**PROBLEM DETAILS**
From the entries below, return every line that includes the word "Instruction".

**EXTRACTED MATERIAL**
^^^^^^^^^^^^^^^^

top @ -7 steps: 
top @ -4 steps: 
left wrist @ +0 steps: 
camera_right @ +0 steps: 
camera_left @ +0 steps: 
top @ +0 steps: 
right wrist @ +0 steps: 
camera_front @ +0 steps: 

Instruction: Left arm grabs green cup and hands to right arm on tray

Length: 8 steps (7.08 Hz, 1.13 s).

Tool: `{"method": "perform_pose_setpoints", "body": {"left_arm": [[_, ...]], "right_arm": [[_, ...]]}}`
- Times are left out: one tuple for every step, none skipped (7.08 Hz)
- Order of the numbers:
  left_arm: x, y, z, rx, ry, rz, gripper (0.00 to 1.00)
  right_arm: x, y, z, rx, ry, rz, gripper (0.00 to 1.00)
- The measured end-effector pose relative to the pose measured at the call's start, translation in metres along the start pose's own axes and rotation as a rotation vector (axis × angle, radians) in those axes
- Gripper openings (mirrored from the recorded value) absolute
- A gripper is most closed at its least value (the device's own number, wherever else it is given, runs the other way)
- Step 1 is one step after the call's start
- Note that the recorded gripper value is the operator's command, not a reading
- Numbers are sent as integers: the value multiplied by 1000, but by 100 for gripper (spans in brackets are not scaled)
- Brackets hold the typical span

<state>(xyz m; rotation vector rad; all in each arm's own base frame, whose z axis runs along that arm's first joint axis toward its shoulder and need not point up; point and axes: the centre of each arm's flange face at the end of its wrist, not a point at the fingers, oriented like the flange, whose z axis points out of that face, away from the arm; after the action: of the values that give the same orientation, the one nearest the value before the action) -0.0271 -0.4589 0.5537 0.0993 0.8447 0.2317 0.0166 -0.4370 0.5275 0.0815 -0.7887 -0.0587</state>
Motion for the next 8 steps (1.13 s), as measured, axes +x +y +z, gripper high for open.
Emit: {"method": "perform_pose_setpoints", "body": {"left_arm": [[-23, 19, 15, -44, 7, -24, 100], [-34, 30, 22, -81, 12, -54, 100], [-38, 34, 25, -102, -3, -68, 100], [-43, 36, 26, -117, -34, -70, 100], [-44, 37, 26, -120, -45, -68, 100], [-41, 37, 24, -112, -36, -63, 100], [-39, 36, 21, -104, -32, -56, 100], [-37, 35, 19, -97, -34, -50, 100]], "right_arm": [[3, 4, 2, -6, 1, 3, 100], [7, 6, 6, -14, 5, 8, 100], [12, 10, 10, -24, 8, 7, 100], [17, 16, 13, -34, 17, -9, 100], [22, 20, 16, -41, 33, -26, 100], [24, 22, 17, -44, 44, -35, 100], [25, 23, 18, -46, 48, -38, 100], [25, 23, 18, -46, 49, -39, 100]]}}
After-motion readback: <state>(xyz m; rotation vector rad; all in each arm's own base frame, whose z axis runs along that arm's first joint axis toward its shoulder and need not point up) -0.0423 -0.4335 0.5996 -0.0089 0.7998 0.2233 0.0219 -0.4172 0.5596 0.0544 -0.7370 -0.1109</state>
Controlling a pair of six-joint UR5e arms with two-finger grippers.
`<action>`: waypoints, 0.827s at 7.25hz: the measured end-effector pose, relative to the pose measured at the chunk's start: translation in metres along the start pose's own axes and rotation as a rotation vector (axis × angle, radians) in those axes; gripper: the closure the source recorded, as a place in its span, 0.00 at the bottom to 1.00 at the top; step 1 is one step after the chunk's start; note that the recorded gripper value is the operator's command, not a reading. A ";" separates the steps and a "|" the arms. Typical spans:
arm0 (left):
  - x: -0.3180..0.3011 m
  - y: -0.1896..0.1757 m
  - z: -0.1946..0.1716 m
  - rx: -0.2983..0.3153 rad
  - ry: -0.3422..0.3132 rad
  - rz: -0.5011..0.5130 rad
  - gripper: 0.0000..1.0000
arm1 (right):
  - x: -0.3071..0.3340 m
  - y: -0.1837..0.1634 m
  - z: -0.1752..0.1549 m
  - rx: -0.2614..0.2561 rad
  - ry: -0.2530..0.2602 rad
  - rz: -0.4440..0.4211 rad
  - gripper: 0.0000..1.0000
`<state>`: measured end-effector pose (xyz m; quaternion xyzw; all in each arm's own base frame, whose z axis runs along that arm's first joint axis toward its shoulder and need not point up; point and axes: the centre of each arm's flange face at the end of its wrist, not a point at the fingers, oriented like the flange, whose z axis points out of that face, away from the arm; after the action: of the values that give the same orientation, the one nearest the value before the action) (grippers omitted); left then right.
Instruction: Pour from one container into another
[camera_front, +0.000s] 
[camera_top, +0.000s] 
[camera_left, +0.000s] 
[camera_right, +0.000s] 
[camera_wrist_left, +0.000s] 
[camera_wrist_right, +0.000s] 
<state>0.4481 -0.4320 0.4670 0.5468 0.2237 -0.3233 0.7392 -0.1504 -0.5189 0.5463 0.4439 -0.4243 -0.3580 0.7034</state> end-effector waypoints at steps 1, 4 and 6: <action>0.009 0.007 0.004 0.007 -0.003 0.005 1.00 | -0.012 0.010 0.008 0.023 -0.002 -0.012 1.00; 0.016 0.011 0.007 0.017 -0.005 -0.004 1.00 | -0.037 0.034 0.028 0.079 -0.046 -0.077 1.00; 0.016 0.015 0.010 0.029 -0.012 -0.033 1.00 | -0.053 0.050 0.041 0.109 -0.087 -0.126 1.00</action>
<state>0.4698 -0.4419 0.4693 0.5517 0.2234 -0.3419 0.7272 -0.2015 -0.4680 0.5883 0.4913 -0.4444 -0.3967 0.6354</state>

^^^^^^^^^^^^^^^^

**TASK SOLUTION**
Instruction: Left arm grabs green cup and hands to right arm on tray
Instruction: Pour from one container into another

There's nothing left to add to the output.